WHAT YOU WILL DO
Lines where the string "held" appears are to be copied from the entries below.

THE DATA
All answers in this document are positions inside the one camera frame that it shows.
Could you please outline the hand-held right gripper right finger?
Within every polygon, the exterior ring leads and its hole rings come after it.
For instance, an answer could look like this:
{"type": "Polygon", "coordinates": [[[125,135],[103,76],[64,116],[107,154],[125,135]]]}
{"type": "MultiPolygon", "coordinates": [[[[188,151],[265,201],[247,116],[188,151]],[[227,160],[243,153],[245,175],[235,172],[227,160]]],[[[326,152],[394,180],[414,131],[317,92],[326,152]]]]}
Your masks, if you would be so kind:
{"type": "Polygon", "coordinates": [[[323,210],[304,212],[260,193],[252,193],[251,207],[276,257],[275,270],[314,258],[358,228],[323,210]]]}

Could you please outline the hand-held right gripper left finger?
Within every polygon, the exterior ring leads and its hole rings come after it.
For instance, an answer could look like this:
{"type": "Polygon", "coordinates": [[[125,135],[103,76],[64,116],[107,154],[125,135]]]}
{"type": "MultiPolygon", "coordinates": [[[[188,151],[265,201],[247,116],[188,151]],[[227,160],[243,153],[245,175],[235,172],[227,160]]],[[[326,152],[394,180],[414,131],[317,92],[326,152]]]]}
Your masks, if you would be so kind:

YOUR RESPONSE
Could you please outline the hand-held right gripper right finger?
Could you please outline the hand-held right gripper left finger?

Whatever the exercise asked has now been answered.